- Born: France
- Occupation: Entrepreneur
- Years active: 1999–present
- Known for: Founding Mobile 365, TransferTo, Thunes and Triple-A
- Title: Founder and Chief Executive Officer

= Eric Barbier (entrepreneur) =

French business executive

Eric Barbier is a French entrepreneur and business executive. He is the founder and chief executive officer of Triple-A, a Singapore-based digital payments company. Previously, he co-founded the mobile messaging company Mobile 365 and founded the cross-border payments company TransferTo, whose payments business later became Thunes.

==Career==
In 1999, Barbier co-founded Mobile 365, a mobile messaging company. The company was acquired by Sybase in 2006.

After the acquisition, Barbier moved to Singapore and founded TransferTo, which focused on cross-border mobile payments and remittances. TransferTo's payments business later became Thunes.

==Triple-A==
In 2020, Barbier founded Triple-A, a Singapore-based financial technology company focused on cryptocurrency and digital-asset payments. The company received a Digital Payment Token licence from the Monetary Authority of Singapore in 2021.

In 2022, Triple-A raised US$4 million in seed funding led by zVentures, the corporate venture arm of Razer. In 2023, Triple-A raised a US$10 million Series A funding round led by Peak XV Partners.

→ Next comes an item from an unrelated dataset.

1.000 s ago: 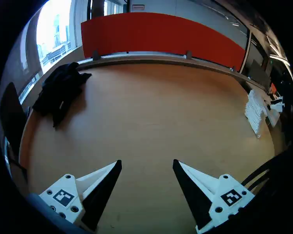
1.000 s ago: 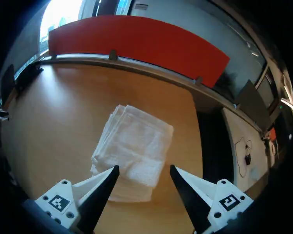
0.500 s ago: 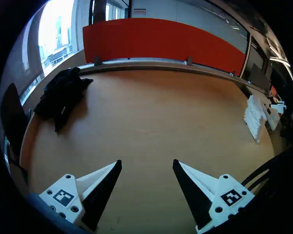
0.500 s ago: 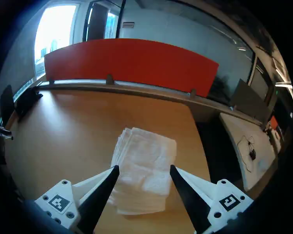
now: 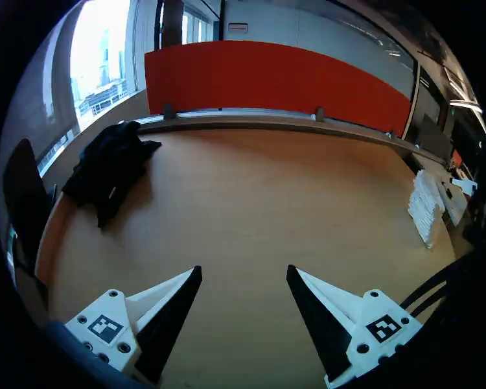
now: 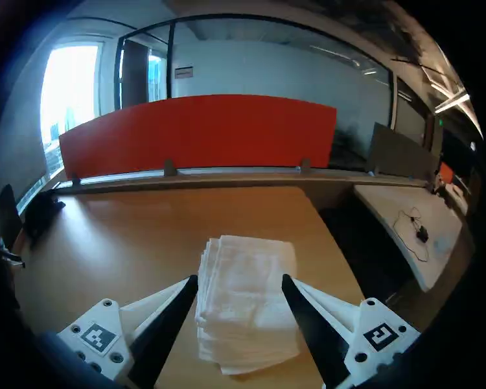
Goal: Fold towel
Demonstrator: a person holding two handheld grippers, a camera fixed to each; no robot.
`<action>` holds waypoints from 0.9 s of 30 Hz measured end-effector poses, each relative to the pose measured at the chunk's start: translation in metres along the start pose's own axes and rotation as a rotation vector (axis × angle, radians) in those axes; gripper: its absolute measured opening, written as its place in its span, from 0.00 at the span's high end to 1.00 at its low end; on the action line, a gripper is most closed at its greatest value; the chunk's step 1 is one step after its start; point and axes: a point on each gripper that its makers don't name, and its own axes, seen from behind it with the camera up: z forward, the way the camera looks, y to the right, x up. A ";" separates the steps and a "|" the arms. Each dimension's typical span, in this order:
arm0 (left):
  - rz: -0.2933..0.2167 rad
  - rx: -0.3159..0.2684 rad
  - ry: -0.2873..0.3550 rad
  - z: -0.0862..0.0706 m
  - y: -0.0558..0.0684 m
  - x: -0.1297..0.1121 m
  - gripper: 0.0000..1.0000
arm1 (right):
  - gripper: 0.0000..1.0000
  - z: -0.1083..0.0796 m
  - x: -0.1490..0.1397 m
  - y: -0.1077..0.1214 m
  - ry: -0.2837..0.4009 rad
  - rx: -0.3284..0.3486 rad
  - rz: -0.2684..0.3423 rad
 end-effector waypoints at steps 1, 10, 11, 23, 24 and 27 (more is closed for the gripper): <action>0.001 0.002 0.004 0.000 -0.001 0.001 0.03 | 0.00 0.000 0.000 -0.001 0.004 0.000 0.003; -0.009 0.028 0.074 0.001 -0.011 0.027 0.03 | 0.00 -0.003 0.015 -0.018 0.074 0.014 -0.001; -0.011 0.032 0.085 0.000 -0.013 0.031 0.03 | 0.00 -0.003 0.018 -0.020 0.085 0.015 -0.002; -0.032 0.069 0.237 -0.006 -0.030 0.090 0.03 | 0.00 -0.017 0.058 -0.043 0.233 0.042 0.019; -0.032 0.071 0.253 -0.007 -0.031 0.095 0.03 | 0.00 -0.018 0.061 -0.045 0.245 0.041 0.019; -0.030 0.074 0.296 -0.011 -0.033 0.109 0.03 | 0.00 -0.020 0.067 -0.048 0.275 0.035 0.019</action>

At the time, TechCrunch described Barbier as a serial fintech founder whose previous ventures included Mobile 365 and Thunes.

In January 2024, Singapore payment platform AXS partnered with Triple-A to enable users to pay selected bills, taxes, fines and other services using digital currencies including Bitcoin, Ether, Tether and USD Coin.

The following year, Triple-A partnered with travel platform Wego to introduce stablecoin payments for flight and hotel bookings and with FARFETCH Partner to bring digital currency payments to luxury shopping.

In 2026, Triple-A's French entity, PayTop, obtained a Crypto-Asset Service Provider licence under the European Union's Markets in Crypto-Assets framework from the Financial Markets Authority.